We can test the model on random reviews:

labels = {0: "Negative" , 1: "Positive"}
def predict(text, text_pipeline):
    with torch.no_grad():
        text = torch.tensor(text_pipeline(text))
        output = model(text, torch.tensor([0]))
        return output.argmax(1).item()

model = model.to("cpu")
reviews = ["Not as expected",
           "Qualitatively, the shoe is an insult and it is understandable that other buyers believed they had bought a fake.",
           "The first time I have seen such amazing pen",
           "Buy these shoes for my husband for the second time. Perfect fit, look great.
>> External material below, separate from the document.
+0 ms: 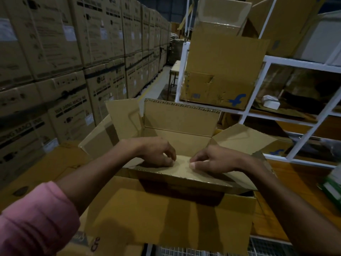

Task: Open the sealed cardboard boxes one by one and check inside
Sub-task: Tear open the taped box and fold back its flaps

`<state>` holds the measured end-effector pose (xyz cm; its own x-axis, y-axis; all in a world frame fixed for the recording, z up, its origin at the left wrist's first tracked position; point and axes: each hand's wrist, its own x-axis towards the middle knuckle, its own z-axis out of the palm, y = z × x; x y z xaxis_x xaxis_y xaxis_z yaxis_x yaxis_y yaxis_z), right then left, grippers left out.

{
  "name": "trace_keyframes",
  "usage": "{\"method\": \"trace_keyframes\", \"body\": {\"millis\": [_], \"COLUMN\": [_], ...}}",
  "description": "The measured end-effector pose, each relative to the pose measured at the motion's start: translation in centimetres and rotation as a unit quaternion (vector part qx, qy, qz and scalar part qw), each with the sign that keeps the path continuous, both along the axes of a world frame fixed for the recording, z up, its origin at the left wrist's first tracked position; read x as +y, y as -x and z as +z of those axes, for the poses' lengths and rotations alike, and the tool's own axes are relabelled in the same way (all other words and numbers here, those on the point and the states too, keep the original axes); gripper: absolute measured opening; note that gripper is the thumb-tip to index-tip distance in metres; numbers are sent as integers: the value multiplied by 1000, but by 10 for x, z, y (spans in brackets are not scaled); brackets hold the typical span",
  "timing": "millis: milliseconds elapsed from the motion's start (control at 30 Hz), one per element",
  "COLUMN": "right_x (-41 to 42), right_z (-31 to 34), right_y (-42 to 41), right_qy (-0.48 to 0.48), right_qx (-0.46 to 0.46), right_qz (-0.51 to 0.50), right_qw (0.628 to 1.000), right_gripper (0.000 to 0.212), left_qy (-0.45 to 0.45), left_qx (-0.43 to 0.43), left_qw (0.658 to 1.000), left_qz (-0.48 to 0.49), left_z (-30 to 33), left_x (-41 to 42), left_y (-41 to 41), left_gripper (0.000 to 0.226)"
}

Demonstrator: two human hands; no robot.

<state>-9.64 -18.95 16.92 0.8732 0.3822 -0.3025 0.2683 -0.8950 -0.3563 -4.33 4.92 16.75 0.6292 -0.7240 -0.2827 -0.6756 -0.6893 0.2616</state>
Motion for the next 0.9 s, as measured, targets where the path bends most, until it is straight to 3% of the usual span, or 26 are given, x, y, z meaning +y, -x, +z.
{"method": "trace_keyframes", "body": {"millis": [200, 367, 500, 700, 900], "right_x": [10, 20, 24, 8, 3], "right_z": [9, 18, 18, 45, 50], "right_y": [14, 27, 30, 24, 5], "right_qy": [-4, 21, 46, -56, -37], "right_qx": [21, 59, 51, 19, -68], "right_qz": [27, 40, 41, 21, 16], "right_qw": [999, 997, 997, 998, 997], "right_gripper": [66, 82, 69, 28, 16], "left_qy": [-2, -38, -31, 49, 89], "left_qx": [52, 84, 53, 5, -52], "left_qw": [999, 995, 998, 999, 994], "left_qz": [4, 27, 10, 2, 32], "left_z": [14, 18, 15, 31, 42], "left_x": [2, 7, 8, 9, -4], "left_y": [21, 32, 35, 28, 11], "left_gripper": [47, 74, 68, 35, 25]}}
You can combine them to many things.",
           "Operation and care good, taste good, quality milk foam deficient - unfortunately also not individually selectable.", # a neutral review
           "Perhaps I am also extremely demanding preconditioned by my honorable Jura Impressa Z5.",]

for review in reviews:
    print(review)
    print("This is a %s review" %labels[predict(review, text_pipeline)])

Not as expected
This is a Negative review
Qualitatively, the shoe is an insult and it is understandable that other buyers believed they had bought a fake.
This is a Negative review
The first time I have seen such amazing pen
This is a Positive review
Buy these shoes for my husband for the second time. Perfect fit, look great. You can combine them to many things.
This is a Positive review
Operation and care good, taste good, quality milk foam deficient - unfortunately also not individually selectable.
This is a Negative review
Perhaps I am also extremely demanding preconditioned by my honorable Jura Impressa Z5.
This is a Negative review

We got an accuracy score of 91%, which is pretty good. Training was easy, but the most challenging task is the data preprocessing.